Sherlock shot John a stern look out of the corner of his eye before pointing at several items in the trolley he had found.

“Lye. Solvent. Cold medicine. Meth. The ingredients for homemade meth. Lestrade mentioned there had been a rise in production and distribution of meth in recent months, I didn’t care, mundane crime never interests me but here it is in front of us, evidence.”

“Surely it could be coincidence.”

Sherlock pursed his lips and continued to allow his eyes to rove over the items before crouching down alongside the front wheels of the trolley instead.

“I have made no study of the purchasing habits of the typical British family as I also don’t care about mundane lives. That aside I believe this is worthy of investigation John.”

“If you’re doing this just to avoid picking up some damn eggs and a pint of milk-”

“No, I’m doing my job,” Sherlock said, sprawling even further down alongside the trolley, causing a couple to awkwardly wheel their own trolley around his gangly legs and large feet. John gave them a pained, apologetic smile before crouching down with a little wince in an attempt to study whatever had caught the detective’s eye.

“What are we looking at?”

Sherlock jumped back up to his feet, not waiting for John to do the same before unleashing his findings upon the man.

“Footprint suggests size three and a half feet. Narrow. Possibly Clark’s shoes but not custom made considering the fact that this particular supermarket specialises in maintaining “low, low prices”, according their posters and television advertisements. The person either lives locally or walked from nearby streets. No Tube or bus, the prints are too wet for that – there’s a delay on the Northern line today of approximately seven minutes and therefore their shoes would have begun to dry on the train. The jar of pickled gherkins is leaking slightly, there’s a residue on the handle. The print of the palm and fingers suggest a woman’s hand, hard to confirm however, it’s a very faint mark. The trolley was abandoned at the very most fourteen minutes ago.”

John took a moment to digest these facts.

“That’s not so much brilliant as absurd. How on earth can you tell it was abandoned fourteen minutes ago? You surely don’t know about the effects of pickled gherkin vinegar upon plastic trolley handles.”

“No, but I do know that this chain of supermarket do what they call “sweeps” of the aisles every fifteen minutes, to check for spills. It’s a precaution against getting sued in negligence.”

John gave a bemused smirk.

“I thought you didn’t “do” supermarkets.”

“I had a case involving a man who slipped and died in a supermarket in this chain in suspicious circumstances. Turned out to be the work of another injured ex-employee who desperately wanted to get a manager fired for corporate manslaughter whose lack of care he believed had resulted in his own injury a year before.”

“I see,” John nodded dazedly, “Well, I really don’t want to be here all night Sherlock. Go and investigate if you must but I swear it’s a coincidence. Drug barons don’t buy their ingredients in their local supermarket.”

“No, but young up and comers might and it’s only a matter of tracing those to find the man in charge,” Sherlock strode off down the aisle with a backward wave to John, “Meet you at the desk.”

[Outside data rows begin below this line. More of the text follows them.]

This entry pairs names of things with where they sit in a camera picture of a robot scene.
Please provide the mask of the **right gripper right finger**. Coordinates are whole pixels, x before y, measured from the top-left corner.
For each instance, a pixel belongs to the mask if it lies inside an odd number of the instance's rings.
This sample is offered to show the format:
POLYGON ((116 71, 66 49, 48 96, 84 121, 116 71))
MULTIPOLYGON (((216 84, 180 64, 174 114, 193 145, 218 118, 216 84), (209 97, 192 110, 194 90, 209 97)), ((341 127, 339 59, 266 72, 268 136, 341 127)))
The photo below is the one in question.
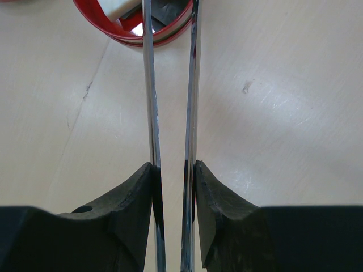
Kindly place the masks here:
POLYGON ((195 179, 207 271, 362 270, 361 206, 255 206, 202 161, 195 179))

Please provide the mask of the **metal serving tongs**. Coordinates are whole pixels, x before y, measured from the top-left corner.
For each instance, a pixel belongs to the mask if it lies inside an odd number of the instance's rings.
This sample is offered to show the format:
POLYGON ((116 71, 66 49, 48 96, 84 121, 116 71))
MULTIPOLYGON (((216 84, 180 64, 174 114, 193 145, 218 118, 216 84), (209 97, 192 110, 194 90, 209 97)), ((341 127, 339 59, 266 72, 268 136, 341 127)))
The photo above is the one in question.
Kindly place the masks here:
MULTIPOLYGON (((183 219, 181 227, 181 271, 195 270, 195 203, 196 203, 196 151, 201 57, 201 1, 192 2, 191 48, 188 78, 187 122, 183 181, 183 219)), ((151 2, 142 1, 143 61, 147 94, 150 162, 155 183, 153 187, 153 213, 155 233, 156 270, 166 271, 166 246, 161 175, 157 92, 155 88, 154 41, 151 21, 151 2)))

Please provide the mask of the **dark flower chocolate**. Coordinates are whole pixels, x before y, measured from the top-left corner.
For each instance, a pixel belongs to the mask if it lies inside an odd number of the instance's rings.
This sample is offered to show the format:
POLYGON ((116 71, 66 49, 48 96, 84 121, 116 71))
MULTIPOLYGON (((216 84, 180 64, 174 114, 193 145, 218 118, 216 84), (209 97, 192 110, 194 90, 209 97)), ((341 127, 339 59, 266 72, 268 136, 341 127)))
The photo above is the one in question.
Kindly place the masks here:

“It’s called a “check out”.”

“Doesn’t matter.”

*

_From: Harry_

_How’s the boyfriend??_

John stuffed his phone back into his pocket and, leaning heavily on the handlebar on the trolley, rolled it down another aisle.

“He’s not my boyfriend, he’s really not,” John muttered to himself, waiting until an old lady and an angry looking mother dragging a screaming child had walked past him, “He’s my ridiculous, absurd, unbelievable roommate.”

He threw a packet of Rich Tea in the trolley only to come to a halt further down the aisle, reverse and replace them more carefully with Ginger Nuts instead.

“He likes them,” he mumbled in justification, “And they’re on offer.”

Fishing his phone back out of his pocket he fired off a reply to his sister.

_To Harry:_

_Mind your own business._

*

One benefit of being taller than average was that it made finding the appropriate supermarket aisles a matter of simply craning one’s neck. Within moments of having cast his gaze about the shop Sherlock was striding down each relevant aisle in turn, stopping when he reached the spot for those items he had found in the abandoned trolley.

“Ah!” he held up his hand as a young woman made to pick up a packet of cold medicine, “Wait. I need to take this in, I need to study this arrangement,” he squatted down to study the drugs for a moment from every angle, a finger pressed thoughtfully against his lips before he nodded in satisfaction, stood up once more and made for the back of the shop.

At the end of the aisle he turned back to the woman, noticing how she was stood stock still and staring after him.

Puzzling over how to respond Sherlock relied on his old standby. He dug a hand into the inner pocket of his jacket and pulled out one of his many police badges.

“As you were,” he said in his most authoritative voice before striding off once more in search of lye.

*

_From: Harry_

_Is the sex good at least??_

John made a vaguely choked noise of indignation as he gave the text his attention, his other hand reaching for a batternberg. He wheeled a little further along the aisle and grabbed instinctively for a cheap Victoria sponge, aware as he did so of how domestic and how bored he had gotten before having met Sherlock that he knew precisely where the items were without looking.

“She must be bored,” he told himself under his breath as he folded his list in half and considered the final few items, “She can’t actually think that about the two of us. She’s never even met him.”

Lemonade, a pack of Carling and some salted peanuts for their upcoming Bond Night. He set off in the direction of the fizzy drinks aisle, head still bowed over his phone cradled in his hand.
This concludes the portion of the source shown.